SOURCE DATA
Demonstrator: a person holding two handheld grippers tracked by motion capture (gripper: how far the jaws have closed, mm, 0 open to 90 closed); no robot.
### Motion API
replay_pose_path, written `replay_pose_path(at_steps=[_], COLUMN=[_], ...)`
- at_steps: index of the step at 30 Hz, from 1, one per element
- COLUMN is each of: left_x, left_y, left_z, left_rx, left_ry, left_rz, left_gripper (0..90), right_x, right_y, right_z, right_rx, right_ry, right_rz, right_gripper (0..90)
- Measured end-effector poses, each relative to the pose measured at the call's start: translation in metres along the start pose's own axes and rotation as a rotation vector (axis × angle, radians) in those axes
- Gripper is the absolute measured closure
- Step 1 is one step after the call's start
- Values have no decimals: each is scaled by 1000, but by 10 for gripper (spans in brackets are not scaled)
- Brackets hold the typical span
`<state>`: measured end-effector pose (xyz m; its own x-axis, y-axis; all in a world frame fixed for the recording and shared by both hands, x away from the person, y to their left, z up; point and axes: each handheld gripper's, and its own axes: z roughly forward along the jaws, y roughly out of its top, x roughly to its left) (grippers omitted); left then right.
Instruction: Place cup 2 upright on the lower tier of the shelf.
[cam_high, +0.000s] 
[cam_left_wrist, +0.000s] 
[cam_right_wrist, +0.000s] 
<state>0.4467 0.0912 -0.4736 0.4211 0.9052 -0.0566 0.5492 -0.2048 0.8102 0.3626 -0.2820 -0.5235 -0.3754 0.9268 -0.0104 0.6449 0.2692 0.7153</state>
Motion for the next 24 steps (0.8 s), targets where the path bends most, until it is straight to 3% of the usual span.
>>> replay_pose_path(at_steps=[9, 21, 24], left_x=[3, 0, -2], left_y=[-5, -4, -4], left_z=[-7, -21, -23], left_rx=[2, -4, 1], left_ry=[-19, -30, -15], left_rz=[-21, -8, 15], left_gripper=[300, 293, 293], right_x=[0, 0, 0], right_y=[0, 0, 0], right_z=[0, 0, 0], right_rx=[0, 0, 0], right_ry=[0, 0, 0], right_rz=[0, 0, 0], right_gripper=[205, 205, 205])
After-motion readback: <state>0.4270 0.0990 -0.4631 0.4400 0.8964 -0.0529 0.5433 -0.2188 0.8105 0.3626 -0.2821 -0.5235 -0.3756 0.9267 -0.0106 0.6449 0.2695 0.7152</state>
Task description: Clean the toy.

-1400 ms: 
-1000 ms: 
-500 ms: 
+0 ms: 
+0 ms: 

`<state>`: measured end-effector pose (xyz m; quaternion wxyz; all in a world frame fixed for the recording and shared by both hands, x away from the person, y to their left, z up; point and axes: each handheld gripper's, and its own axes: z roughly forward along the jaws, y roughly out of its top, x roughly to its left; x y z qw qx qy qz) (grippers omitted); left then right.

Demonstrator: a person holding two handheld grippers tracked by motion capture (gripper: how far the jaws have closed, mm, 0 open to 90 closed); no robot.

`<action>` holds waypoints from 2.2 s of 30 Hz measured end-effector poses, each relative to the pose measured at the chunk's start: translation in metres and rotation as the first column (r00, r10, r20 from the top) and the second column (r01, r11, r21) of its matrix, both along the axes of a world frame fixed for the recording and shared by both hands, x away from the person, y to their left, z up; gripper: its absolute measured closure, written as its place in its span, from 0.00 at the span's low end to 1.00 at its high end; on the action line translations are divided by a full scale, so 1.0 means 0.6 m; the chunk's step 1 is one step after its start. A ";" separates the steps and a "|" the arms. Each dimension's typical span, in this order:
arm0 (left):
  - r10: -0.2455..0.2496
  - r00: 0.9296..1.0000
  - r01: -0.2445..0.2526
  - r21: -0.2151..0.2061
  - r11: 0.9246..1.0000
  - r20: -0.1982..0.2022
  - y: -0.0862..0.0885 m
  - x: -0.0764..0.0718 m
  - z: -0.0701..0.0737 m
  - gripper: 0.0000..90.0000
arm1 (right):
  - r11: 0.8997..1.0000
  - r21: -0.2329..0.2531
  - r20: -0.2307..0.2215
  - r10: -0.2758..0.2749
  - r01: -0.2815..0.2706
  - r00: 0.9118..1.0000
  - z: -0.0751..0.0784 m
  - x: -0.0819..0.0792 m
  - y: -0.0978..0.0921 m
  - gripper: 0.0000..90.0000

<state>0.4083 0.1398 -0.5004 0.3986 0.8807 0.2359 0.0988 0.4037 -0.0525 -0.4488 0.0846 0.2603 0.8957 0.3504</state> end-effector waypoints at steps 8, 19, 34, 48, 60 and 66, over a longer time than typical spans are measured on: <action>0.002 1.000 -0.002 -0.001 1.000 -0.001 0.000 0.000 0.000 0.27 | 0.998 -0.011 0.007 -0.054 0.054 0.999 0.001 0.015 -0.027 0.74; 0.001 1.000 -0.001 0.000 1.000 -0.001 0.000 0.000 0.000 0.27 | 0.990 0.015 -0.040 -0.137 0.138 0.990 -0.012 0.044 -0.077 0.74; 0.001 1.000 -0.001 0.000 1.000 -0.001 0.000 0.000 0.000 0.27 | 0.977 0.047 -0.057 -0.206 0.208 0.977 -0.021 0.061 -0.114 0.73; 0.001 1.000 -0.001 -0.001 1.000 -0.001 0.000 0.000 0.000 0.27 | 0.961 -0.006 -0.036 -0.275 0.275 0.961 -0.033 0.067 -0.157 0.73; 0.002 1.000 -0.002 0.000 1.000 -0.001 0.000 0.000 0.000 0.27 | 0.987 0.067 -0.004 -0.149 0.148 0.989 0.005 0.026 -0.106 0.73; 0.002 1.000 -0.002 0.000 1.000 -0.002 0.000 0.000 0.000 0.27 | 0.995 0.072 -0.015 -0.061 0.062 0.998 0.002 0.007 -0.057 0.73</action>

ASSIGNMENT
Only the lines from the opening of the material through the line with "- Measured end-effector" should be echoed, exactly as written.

EXPECTED ANSWER
Demonstrator: a person holding two handheld grippers tracked by motion capture (gripper: how far the jaws have closed, mm, 0 open to 90 closed); no robot.
### Motion API
replay_pose_path, written `replay_pose_path(at_steps=[_], COLUMN=[_], ...)`
- at_steps: index of the step at 30 Hz, from 1, one per element
- COLUMN is each of: left_x, left_y, left_z, left_rx, left_ry, left_rz, left_gripper (0..90), right_x, right_y, right_z, right_rx, right_ry, right_rz, right_gripper (0..90)
- Measured end-effector poses, each relative to the pose measured at the call's start: translation in metres along the start pose's own axes and rotation as a rotation vector (axis × angle, radians) in those axes

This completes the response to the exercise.